Keep in mind that these laws apply to a discarded phone message or memo as much as they apply to formally stored records. Paper trash is one of the largest components of office waste and represents what may be the largest vulnerability to businesses.
While computers are contributing to the recent decrease in office paper consumption, they and their electronic cousins have created their own environmental concerns.
Annually, U.S. businesses discard tens of millions of computers and other electronic components. Households will discard as many or more personal electronics, from smart phones to televisions. Further, because businesses and individuals often don't know how to best dispose of such equipment, they are hoarding old computers and other electronics in everything from closets to warehouses.
The concern is that, out of frustration and necessity, that equipment will be precipitously discarded into landfills where it could contaminate groundwater and wreak other environmental havoc.
As a result of both the massive amount of electronic equipment and government incentives, a large electronics recycling industry has been steadily growing over the last decade.
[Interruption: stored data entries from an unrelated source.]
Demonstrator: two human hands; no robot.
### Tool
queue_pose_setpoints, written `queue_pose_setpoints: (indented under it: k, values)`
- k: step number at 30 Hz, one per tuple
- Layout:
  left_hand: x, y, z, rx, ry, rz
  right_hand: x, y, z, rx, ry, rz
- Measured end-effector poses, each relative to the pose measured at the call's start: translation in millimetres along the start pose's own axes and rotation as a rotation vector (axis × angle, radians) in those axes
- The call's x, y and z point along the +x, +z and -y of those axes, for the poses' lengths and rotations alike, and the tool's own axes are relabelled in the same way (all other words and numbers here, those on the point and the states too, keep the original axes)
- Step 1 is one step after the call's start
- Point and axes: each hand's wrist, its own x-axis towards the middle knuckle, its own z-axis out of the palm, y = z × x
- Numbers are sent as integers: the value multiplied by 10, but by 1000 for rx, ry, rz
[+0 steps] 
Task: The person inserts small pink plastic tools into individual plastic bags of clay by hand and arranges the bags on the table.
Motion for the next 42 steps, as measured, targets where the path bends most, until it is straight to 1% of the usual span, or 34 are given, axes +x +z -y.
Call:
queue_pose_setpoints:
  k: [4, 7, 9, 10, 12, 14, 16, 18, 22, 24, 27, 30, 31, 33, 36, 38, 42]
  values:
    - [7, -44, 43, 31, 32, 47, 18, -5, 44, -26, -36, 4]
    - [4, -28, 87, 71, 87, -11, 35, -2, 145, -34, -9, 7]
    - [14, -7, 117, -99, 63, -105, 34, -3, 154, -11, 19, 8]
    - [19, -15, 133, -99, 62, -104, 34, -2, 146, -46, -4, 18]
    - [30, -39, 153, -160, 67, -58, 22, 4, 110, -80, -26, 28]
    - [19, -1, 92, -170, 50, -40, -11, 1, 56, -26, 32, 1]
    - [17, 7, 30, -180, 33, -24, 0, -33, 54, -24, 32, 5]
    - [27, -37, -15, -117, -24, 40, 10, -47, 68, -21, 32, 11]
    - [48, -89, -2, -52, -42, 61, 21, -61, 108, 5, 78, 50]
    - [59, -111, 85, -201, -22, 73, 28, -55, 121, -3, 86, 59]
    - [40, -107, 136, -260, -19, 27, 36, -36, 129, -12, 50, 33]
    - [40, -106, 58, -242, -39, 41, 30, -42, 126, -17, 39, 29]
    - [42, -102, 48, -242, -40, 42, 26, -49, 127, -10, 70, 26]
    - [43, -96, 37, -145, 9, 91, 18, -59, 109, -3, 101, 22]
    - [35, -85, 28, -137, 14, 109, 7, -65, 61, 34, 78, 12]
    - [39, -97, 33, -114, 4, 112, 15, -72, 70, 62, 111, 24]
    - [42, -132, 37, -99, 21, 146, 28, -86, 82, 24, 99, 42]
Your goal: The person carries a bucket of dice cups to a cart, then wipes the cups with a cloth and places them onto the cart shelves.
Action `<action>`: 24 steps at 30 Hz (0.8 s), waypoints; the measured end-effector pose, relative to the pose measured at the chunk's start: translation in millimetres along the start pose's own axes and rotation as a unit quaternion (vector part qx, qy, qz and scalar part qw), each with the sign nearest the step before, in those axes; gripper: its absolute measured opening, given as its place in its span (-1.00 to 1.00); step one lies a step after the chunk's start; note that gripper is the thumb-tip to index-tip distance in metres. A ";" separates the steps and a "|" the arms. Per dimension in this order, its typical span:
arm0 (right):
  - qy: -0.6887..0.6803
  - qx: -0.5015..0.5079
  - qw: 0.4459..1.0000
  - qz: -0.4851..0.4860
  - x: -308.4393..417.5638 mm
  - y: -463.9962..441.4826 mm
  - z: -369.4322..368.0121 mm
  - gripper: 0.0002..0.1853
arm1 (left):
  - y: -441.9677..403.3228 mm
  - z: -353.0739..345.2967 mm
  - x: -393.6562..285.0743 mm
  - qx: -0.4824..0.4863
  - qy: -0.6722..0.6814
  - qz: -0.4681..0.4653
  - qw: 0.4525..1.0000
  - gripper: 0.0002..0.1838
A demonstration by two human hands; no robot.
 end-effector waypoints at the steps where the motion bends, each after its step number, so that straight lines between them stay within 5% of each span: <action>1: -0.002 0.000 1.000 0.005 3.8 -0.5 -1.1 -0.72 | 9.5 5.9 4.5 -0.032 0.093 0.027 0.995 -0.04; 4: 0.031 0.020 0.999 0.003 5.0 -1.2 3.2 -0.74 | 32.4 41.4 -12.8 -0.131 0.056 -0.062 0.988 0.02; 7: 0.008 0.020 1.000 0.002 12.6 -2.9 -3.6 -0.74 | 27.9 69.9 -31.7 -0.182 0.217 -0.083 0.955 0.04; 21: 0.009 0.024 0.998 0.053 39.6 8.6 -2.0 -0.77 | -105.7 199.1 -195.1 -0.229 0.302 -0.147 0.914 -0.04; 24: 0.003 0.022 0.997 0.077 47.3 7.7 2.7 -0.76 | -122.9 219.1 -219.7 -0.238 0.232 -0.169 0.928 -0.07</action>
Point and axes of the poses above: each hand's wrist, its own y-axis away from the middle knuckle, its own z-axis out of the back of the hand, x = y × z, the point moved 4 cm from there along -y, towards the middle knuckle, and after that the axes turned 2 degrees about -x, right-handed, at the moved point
Unfortunately, this has come with its own set of issues, one of which is the unethical and often illegal shipment of old electronics to third-world nations, where they are stripped of their value before being improperly discarded.
Along the way, children and impoverished adults are often exposed to the environmental hazards, first as they process the equipment and then later as it is buried or burned near their homes. The U.S. Environmental Protection Agency and many states, including Washington and Oregon, have passed laws requiring the environmentally responsible disposal of discarded electronics.
A reasonable approach
There are two simple steps that, if taken properly, effectively insulate organizations from data protection regulatory troubles. First, ensure any contractors hired to help with destruction have the appropriate security, and second, properly train employees on the organization's data destruction training program.
With all these changes in data protection laws and the resulting fines, it's understandable that organizations are increasingly taking their data protection requirements as seriously as their environmental responsibilities. This is most obviously seen in the dramatic increase in the number of companies offering environmentally friendly secure data destruction services.
The National Association for Information Destruction (NAID), an international industry trade group, estimates a 10-fold increase during the last decade in the number of secure destruction services that offer paper shredding and computer recycling.
And while regulators understand that outsourcing is usually the most secure and economical way to destroy discarded information, they also realized that the increased demand their laws have created could attract opportunists incapable of or unwilling to provide the proper level of security.
As NAID President Scott Fasken put it, "It's now illegal to simply select a data destruction company based on price alone. Customers need to show they put some care into the selection process to make sure the company meets appropriate standards."
Fasken is correct. If an organization doesn't make an attempt to ensure that the destruction service has adequate security standards, it would be in violation of the regulations.
The first way companies can insulate themselves from regulatory problems is to demonstrate the appropriate level of security in their service provider selection process. The second way is to make sure they train their employees on the importance of complying with the organization's data destruction program.
The disposal of confidential information in the form of office waste paper, stored records, and retired computers is inevitable. For better or worse, such disposal also has risks. Thanks to the reasonable expectations of regulators and the growing availability of properly qualified service providers, there is a solution that diminishes the risk by protecting both the environment and the data with which you have been entrusted.